Still, as we enter a new year, we're reminded that social progress is not neat or finite. In spite of this, we're confident that we’re moving in the direction of progress. With the right tools, a diverse mix of leaders will set the agenda for dismantling entrenched structural inequities and the social consequences they produce. As we think about what the next 30 years will bring, Echoing Green has recommitted to being a resource and champion for these trailblazers.
It’s true that, when it comes to social change in general and the social entrepreneurship landscape in particular, conditions look different today than they did in 1987. People have connected more than ever thanks to the internet, open data helps determine policies, and mobile applications democratize education. At the same time, wars have ended and begun, political landscapes have shifted, and climate change threatens the very existence of communities across the globe. In the face of evolving challenges and resources, it's clear to us that the resolute instigators and problem solvers will lead the way toward changing the trajectory of entire systems.
It is here where context is important. To purposefully evolve or disrupt systems while minimizing unintended consequences, we have to ask questions, listen to the responses, and use those lessons to inform how we move forward. Our aim is certainly not to disrupt systems for disruption's sake: we've learned that meaningful and thoughtful disruption is rooted in trust by following the lead of our Fellows and their communities. This means meeting leaders where they are, sharing information and networks, and being part of the solution when it comes to dismantling barriers to justice.
Over the years, Echoing Green Fellows and partners have been a generous community that challenges the organization to think about understanding and responding to context thoughtfully. In the spirit of always learning as we continue to contribute to the field, we must also be courageous as we support those closest to the problems who question “business as usual.” This is something we’ve thought a lot about and we’re eager to share some of the ways we're applying it to our work over the course of this series. If progress is made better by forming inclusive partnerships, being willing to take imperfect steps in the right direction, being transparent, and accepting any discomfort we may feel as we grow from critique, then we want to share what we’re learning along the way and carve out spaces for others to share their voices, too.

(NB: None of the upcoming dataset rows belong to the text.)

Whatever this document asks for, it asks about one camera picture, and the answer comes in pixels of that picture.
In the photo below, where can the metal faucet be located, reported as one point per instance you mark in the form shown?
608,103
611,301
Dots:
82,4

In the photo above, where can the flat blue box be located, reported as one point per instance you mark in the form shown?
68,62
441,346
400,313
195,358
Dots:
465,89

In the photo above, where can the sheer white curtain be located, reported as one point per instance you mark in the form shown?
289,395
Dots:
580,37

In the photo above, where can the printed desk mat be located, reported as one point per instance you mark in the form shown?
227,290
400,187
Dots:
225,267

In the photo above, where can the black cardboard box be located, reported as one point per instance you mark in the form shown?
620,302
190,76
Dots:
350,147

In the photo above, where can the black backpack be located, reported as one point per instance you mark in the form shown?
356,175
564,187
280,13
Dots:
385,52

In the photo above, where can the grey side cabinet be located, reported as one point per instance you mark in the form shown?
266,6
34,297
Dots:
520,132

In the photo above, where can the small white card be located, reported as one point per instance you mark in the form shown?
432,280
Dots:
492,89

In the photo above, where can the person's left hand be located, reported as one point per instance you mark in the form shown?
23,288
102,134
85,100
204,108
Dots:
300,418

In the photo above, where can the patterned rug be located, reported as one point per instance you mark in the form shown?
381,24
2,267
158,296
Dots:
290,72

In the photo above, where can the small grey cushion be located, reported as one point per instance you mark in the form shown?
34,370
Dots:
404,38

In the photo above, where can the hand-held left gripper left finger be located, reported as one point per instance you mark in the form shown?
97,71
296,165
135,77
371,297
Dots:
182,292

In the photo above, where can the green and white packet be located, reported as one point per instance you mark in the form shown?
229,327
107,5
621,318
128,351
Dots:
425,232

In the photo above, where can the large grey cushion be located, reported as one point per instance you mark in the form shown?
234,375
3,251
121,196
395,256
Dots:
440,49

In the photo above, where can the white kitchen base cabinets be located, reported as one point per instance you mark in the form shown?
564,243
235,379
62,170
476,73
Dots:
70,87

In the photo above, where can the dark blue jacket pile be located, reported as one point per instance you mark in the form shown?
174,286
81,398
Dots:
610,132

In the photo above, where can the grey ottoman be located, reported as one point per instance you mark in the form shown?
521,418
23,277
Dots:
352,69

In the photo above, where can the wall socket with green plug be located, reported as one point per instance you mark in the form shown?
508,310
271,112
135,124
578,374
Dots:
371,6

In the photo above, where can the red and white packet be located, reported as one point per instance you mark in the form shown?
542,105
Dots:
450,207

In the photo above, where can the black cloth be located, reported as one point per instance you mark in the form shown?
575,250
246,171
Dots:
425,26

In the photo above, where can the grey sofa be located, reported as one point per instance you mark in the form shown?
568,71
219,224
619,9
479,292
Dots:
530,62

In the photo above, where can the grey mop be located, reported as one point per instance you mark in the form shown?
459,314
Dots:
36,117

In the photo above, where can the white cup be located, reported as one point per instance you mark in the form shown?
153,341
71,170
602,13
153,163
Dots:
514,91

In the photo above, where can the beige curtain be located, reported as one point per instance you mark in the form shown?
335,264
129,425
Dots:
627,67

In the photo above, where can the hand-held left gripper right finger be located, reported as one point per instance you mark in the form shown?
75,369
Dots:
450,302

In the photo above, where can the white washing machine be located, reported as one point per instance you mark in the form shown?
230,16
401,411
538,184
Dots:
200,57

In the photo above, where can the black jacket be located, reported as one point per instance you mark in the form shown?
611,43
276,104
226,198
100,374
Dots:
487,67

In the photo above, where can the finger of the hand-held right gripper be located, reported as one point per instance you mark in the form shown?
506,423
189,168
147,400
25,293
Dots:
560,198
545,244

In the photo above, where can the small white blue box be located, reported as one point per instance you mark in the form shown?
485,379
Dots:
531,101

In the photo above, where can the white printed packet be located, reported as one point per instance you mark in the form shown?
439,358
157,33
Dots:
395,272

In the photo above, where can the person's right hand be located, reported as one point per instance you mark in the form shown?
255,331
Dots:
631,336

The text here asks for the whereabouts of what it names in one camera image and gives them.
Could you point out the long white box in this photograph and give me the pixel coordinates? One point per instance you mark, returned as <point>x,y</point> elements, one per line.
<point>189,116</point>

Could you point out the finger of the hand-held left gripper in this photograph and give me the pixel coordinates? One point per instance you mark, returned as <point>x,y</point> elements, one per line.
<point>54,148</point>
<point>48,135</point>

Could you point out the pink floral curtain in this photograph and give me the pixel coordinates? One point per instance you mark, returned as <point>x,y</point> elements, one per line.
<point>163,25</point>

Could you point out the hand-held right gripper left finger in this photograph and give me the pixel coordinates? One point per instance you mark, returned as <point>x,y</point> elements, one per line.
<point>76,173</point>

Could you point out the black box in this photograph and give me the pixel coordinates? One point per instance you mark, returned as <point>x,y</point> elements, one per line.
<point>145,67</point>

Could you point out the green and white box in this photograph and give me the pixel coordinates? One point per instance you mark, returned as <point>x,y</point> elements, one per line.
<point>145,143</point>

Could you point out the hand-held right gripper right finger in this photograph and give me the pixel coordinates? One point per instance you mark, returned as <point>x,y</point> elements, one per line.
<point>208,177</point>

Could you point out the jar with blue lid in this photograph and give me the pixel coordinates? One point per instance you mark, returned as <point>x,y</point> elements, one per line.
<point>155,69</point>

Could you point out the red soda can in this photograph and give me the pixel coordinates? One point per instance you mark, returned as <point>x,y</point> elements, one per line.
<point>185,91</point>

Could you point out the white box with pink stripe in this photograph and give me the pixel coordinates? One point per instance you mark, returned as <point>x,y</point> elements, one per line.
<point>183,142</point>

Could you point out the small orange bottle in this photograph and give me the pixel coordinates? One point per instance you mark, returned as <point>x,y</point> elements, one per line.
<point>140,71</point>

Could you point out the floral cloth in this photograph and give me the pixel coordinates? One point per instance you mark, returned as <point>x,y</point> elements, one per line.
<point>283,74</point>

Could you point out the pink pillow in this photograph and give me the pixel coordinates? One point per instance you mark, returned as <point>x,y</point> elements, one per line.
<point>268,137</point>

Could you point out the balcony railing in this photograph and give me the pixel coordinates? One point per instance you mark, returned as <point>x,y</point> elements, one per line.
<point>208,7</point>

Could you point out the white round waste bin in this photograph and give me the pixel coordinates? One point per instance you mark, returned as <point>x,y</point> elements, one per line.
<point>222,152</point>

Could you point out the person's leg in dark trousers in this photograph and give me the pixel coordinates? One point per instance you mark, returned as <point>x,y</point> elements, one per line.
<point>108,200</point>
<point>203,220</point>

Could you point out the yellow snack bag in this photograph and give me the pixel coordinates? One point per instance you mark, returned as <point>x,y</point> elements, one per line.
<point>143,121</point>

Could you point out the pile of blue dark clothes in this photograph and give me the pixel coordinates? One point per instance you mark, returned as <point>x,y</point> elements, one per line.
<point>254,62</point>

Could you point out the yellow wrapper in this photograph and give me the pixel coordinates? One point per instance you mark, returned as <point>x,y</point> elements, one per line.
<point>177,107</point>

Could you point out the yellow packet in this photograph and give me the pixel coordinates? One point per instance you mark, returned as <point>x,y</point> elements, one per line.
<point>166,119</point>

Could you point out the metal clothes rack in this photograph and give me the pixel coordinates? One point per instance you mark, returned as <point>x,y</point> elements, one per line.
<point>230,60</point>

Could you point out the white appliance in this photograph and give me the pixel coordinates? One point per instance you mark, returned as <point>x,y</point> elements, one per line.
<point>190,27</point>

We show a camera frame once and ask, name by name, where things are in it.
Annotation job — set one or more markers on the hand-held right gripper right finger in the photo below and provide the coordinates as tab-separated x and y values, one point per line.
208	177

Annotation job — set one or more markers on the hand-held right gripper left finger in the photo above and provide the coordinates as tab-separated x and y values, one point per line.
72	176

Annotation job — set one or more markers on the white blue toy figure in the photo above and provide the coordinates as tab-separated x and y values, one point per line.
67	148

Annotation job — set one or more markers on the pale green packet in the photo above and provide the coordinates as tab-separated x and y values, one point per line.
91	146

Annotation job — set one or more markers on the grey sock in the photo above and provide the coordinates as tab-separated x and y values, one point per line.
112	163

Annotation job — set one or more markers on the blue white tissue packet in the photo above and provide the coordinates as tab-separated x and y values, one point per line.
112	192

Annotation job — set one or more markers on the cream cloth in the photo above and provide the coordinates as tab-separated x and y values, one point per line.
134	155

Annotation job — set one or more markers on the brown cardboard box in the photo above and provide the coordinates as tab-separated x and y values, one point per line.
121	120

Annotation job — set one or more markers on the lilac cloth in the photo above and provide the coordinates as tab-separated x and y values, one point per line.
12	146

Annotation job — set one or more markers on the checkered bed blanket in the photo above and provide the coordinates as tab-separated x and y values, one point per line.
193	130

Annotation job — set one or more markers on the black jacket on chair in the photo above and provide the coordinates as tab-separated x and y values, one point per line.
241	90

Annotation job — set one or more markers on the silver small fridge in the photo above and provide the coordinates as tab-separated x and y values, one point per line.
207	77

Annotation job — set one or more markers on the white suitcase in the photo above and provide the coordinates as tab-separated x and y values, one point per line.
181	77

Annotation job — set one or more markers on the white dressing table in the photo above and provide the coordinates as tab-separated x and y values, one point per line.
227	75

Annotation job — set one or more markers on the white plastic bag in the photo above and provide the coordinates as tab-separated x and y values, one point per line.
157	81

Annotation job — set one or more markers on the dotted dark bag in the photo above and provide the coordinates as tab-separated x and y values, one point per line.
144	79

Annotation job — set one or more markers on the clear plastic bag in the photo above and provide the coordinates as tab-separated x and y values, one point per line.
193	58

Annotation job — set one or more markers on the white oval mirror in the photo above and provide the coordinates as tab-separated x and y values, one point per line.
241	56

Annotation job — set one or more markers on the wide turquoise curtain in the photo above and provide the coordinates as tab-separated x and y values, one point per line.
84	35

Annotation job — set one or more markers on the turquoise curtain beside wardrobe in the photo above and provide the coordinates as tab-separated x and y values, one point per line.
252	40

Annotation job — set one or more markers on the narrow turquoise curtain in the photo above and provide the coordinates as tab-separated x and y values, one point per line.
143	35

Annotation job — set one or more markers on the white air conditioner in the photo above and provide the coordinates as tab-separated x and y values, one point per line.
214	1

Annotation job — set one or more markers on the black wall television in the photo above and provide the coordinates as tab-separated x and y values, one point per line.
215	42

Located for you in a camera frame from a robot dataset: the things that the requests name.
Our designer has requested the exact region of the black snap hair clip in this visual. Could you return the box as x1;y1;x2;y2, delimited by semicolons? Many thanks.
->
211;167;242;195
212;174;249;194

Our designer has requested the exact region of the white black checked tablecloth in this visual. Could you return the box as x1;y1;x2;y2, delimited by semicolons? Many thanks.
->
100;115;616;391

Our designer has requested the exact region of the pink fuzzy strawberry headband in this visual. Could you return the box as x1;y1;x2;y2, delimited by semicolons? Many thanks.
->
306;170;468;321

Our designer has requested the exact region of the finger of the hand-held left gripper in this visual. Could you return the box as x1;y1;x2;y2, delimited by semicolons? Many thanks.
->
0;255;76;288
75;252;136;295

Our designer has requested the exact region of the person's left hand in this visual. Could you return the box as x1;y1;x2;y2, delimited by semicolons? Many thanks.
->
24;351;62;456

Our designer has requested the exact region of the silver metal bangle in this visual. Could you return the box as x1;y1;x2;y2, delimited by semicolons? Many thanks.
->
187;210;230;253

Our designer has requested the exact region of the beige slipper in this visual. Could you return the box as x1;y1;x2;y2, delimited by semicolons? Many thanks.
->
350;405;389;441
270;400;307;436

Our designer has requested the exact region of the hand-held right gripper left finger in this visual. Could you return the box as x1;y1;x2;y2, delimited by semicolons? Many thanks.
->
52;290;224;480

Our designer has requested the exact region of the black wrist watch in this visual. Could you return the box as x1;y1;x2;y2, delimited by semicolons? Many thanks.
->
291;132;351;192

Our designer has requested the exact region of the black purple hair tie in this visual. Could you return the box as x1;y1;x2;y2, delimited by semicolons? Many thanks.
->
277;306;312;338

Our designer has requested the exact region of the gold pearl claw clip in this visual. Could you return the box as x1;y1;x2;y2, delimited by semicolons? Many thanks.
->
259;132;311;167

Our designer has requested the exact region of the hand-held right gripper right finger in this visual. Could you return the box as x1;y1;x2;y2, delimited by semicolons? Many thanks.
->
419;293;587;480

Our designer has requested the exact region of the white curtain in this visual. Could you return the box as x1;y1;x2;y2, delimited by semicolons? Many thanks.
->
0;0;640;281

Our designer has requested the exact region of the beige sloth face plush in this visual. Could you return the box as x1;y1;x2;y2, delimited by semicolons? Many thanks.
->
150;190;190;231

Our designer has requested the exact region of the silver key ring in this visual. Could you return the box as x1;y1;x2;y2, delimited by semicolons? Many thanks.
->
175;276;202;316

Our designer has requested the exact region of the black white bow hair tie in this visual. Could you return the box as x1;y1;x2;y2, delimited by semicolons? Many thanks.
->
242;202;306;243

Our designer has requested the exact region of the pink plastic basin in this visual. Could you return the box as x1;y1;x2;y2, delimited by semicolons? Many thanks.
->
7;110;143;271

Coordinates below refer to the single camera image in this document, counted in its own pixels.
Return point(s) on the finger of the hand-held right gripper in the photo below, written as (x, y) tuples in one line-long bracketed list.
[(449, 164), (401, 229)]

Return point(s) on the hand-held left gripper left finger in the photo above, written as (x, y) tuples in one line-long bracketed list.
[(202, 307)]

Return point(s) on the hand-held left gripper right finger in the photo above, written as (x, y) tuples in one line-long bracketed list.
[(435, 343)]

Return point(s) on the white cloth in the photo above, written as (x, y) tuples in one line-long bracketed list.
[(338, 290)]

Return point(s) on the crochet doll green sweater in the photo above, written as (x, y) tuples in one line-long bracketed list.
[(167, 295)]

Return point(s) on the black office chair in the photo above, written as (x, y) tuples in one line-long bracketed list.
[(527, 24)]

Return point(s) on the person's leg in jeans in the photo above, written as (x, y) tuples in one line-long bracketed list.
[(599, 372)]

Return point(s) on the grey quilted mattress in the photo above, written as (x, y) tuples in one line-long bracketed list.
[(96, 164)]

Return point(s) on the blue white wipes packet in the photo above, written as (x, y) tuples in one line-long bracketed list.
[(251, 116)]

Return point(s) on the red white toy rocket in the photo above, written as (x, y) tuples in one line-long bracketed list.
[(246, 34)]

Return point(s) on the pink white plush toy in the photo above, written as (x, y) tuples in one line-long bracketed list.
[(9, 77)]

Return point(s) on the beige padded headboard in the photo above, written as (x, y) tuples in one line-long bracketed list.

In the spirit of these lessons and always learning, we’re kicking off our thirtieth year with a series of conversations featuring Echoing Green Fellows who bring fresh perspectives and new solutions to address age-old problems. We have the opportunity to hear from 12 of these Fellows during Change, Justice, Equity, a Solutions Week event series hosted in partnership with WNYC and Jami Floyd, host of "All Things Considered,” at The Greene Space on January 9-12. We look forward to sharing lessons learned in the months to come.
2017 is Echoing Green’s 30th year. To mark this milestone anniversary, every month we’ll be taking stock of lessons learned, sharing how these perspectives inform our work and the field at large, and ways we’re applying these lessons to help us contribute to more social transformation over the next 30 years.